What you have to do> Filter this listing down to the lines that contain the word "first", and copy them.
*** Opening of Data below ***
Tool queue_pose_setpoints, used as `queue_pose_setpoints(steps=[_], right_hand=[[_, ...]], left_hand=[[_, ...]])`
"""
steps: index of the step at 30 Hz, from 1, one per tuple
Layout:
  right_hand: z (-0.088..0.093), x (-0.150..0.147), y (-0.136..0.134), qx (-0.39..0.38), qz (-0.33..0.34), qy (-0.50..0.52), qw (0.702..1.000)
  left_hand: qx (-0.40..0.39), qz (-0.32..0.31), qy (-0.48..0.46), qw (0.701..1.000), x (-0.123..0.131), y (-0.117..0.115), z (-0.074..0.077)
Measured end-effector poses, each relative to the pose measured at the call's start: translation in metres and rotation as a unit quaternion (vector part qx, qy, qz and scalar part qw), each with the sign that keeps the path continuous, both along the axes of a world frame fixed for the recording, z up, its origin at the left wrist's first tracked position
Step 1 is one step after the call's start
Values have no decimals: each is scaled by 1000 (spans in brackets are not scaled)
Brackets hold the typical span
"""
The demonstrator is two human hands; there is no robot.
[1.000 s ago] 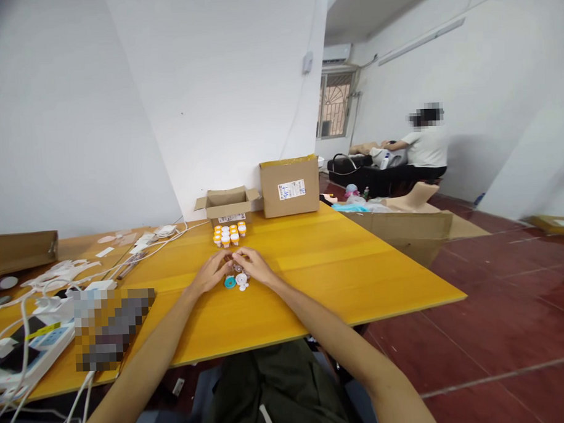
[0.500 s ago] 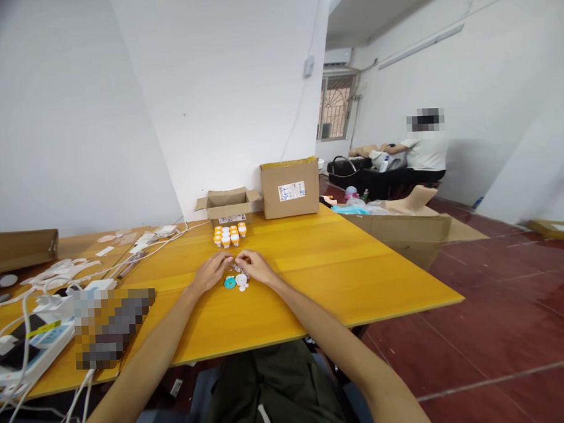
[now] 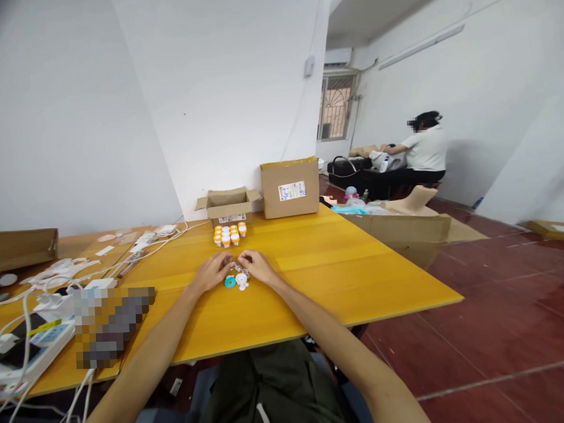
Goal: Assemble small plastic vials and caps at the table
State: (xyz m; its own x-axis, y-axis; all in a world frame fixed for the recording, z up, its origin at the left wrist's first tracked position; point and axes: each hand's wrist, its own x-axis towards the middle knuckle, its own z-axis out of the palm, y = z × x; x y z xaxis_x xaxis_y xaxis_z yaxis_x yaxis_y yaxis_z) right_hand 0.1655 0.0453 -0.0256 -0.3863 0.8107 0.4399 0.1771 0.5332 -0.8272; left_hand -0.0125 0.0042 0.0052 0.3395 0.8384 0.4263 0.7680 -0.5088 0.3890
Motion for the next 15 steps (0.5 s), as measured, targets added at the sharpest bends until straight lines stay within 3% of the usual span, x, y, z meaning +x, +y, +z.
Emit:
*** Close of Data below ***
Completed task>
Measured end-effector poses, each relative to the pose measured at the call's start: translation in metres and rotation as a unit quaternion (vector part qx, qy, qz and scalar part qw), each with the sign that keeps the path continuous, both along the axes of a world frame fixed for the recording, z up, its origin at the left wrist's first tracked position
State: (xyz m; its own x-axis, y-axis; all in a world frame fixed for the recording, z up, its origin at the left wrist's first tracked position; point and axes: each hand's wrist, its own x-axis towards the middle knuckle, its own z-axis out of the palm, y = z × x; x y z xaxis_x xaxis_y xaxis_z yaxis_x yaxis_y yaxis_z) right_hand 0.1655 0.0453 -0.0256 -0.3863 0.8107 0.4399 0.1771 0.5332 -0.8272; left_hand -0.0125 0.0042 0.0052 0.3395 0.8384 0.4263 0.7680 -0.5088 0.3890

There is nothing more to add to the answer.